You cannot drop a partition of a hash-partitioned table. You cannot drop a partition from a reference-partitioned table. If a drop partition is performed on a parent table, this operation cascades to all descendant tables. For range-partitioned tables, dropping a partition does not make inserts of the dropped range invalid; they are now part of the next-higher partition. If the dropped partition was the highest partition, possibly even if it had MAXVALUE as its end range, then inserts to the missing partition do fail. You cannot drop the highest range partition in an interval-partitioned table because this would imply a change to the transition point.
If a table contains only one partition, you cannot drop the partition. You must drop the table.
You cannot drop local indexes directly. Corresponding local index partitions are dropped regardless of status when table partition is dropped. You can drop a partition of a global index. The dropped index entries are re-created in the next-higher partition on rebuilding.
When to Drop a Partition
– For tables with rolling time frames, you need to drop a partition with the old data as time passes.
– For a list-partitioned table, you can drop a partition when some partition key values are of no further use.
– When you drop or add a hash partition, it is recommended that you try to end up with a number of hash partitions that is a power of two, for optimal data spread across partitions.
Not Dropping a Partition
If you want to remove the range key but want to keep the data (that is, if you want to have all the data in fewer partitions), you should merge the partition.
Dropping Interval Partitions
Only range and list partitions can be dropped. Interval partitions can be converted to range partitions, and then dropped after they are converted. There are two methods to move the transition point between the range partitions and the interval partitions to the end of the existing interval partitions. This is effect converts all the interval partitions into range partitions so that they can be dropped.
The first method was mentioned in the lesson titled “Implementing Partitioned Tables” and involves issuing a merge command to combine the last two interval partitions. When this is done, the resulting partition becomes a range partition and the transition point is moved to be after the resulting partition.
The second method is by issuing an ALTER TABLE command that sets the interval to what it is already set to, converting all existing interval partitions into range partitions. Standard rules apply when dropping range partitions after they have been converted from interval partitions.
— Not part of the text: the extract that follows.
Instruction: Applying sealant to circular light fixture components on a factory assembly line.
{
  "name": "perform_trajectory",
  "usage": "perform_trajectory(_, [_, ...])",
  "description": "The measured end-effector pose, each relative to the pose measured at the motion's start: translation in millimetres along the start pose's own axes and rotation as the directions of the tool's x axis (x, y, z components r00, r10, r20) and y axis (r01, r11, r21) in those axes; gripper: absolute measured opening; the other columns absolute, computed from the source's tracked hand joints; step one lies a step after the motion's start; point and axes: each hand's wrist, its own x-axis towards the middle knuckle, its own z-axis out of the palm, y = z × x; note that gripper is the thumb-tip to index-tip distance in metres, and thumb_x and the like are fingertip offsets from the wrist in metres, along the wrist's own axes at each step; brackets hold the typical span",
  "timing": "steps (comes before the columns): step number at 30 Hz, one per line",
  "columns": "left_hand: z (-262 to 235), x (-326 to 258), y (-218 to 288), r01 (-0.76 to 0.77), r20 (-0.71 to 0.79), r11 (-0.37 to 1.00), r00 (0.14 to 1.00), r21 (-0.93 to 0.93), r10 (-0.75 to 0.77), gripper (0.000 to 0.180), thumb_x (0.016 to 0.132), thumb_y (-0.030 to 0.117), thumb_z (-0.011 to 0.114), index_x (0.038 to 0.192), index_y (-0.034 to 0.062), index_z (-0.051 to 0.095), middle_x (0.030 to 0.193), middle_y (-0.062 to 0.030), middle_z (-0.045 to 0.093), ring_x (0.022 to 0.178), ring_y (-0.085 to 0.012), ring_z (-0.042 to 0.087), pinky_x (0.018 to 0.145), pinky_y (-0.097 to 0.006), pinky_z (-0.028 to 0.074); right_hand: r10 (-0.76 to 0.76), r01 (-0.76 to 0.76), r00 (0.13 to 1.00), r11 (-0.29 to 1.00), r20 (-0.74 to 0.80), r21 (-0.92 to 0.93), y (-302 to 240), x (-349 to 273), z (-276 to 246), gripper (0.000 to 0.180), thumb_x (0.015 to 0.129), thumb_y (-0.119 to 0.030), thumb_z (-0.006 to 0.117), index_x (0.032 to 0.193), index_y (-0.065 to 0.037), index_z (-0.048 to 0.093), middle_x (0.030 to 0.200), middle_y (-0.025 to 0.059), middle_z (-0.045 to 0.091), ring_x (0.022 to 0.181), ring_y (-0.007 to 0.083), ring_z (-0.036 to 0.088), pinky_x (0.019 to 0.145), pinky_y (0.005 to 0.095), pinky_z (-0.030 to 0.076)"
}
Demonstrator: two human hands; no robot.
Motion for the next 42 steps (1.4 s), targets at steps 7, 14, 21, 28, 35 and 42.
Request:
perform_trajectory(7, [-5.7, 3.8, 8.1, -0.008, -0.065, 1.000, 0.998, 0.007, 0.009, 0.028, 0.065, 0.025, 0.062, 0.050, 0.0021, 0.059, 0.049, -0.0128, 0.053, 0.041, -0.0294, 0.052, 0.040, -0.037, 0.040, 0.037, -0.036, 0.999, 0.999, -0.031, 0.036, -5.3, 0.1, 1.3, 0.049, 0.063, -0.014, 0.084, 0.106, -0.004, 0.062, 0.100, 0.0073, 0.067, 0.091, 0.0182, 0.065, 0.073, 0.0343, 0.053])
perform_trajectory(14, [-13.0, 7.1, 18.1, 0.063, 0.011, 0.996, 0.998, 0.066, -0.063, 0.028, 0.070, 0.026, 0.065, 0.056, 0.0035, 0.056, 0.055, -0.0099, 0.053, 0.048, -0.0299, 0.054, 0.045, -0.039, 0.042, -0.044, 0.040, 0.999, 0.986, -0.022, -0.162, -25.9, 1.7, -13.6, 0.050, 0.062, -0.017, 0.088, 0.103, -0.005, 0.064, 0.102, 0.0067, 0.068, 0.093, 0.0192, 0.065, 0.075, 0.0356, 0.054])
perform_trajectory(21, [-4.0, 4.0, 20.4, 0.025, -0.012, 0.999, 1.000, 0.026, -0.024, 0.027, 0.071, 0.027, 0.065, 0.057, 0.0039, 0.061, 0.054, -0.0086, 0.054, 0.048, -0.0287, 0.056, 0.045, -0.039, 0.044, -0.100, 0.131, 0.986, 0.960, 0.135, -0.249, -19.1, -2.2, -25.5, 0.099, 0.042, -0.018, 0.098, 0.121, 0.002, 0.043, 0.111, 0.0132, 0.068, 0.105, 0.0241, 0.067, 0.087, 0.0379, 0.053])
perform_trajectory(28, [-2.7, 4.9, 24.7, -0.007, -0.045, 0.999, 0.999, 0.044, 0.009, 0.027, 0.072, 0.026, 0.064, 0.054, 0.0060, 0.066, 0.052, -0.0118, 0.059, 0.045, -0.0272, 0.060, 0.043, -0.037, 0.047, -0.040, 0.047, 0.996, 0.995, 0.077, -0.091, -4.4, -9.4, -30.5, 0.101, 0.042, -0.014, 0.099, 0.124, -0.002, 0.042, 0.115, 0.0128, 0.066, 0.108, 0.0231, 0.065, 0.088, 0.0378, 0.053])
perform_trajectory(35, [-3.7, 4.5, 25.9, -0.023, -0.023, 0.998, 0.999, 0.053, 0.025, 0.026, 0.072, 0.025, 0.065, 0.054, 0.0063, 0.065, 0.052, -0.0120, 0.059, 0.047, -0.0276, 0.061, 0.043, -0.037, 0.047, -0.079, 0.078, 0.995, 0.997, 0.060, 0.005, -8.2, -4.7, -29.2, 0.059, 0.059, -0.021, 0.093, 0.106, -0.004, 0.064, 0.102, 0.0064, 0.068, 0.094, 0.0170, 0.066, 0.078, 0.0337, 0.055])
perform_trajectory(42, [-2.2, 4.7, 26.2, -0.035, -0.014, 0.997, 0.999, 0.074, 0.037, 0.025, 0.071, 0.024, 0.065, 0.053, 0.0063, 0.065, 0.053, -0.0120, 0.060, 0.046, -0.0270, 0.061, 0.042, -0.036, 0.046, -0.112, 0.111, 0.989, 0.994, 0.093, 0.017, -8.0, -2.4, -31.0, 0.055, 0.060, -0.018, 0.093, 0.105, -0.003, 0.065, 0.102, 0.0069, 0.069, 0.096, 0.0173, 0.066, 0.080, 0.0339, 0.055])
Dropping Multiple Partitions
You can remove multiple partitions or subpartitions from a range or list partitioned table with the DROP PARTITION and DROP SUBPARTITION clauses of the ALTER TABLE statement. For example, the statement in the example shown below drops multiple partitions from the Range-partitioned table, sales. Note that you cannot drop all the partitions of a table. When you drop multiple partitions, local and global index operations are the same as when you drop a single partition.
Remove multiple partitions or subpartitions from a range- or list-partitioned table with the following clauses of the ALTER TABLE statement:
– DROP PARTITION
– DROP SUBPARTITION
SQL> ALTER TABLE sales DROP PARTITIONS sales_q1_2012, sales_q2_2012, sales_q3_2012, sales_q4_2012;
Truncating Multiple Partitions
Use the ALTER TABLE … TRUNCATE PARTITION statement to remove all rows from a table partition. Truncating a partition is similar to dropping a partition, except that the partition is emptied of its data, but not physically dropped.
SQL> ALTER TABLE sales TRUNCATE PARTITIONS sales_q1_2012, sales_q2_2012, sales_q3_2012, sales_q4_2012;
The corresponding partitions of local indexes are truncated in the operation. Global indexes must be rebuilt unless the UPDATE INDEXES clause is specified. The example above truncates four partitions in the range-partitioned sales table.
Asynchronous Global Index Maintenance
The partition maintenance operations DROP PARTITION and TRUNCATE PARTITION requesting global indexes maintenance are optimized making the index maintenance a metadata-only operation. This functionality enables maintenance of a list of data object numbers in metadata, where index entries corresponding to the drop and truncated objects that are invalid are ignored.
Maintenance operations on indexes can be performed with the automatic scheduler job SYS.PMO_DEFERRED_GIDX_MAINT_JOB to clean up all global indexes. This job is scheduled to run at 2:00 A.M. on a daily basis by default. You can run this job at any time using DBMS_SCHEDULER.RUN_JOB if you want to proactively clean up the indexes.
You can also modify the job to run with a different schedule based on your specific requirements. However, Oracle recommends that you do not drop the job.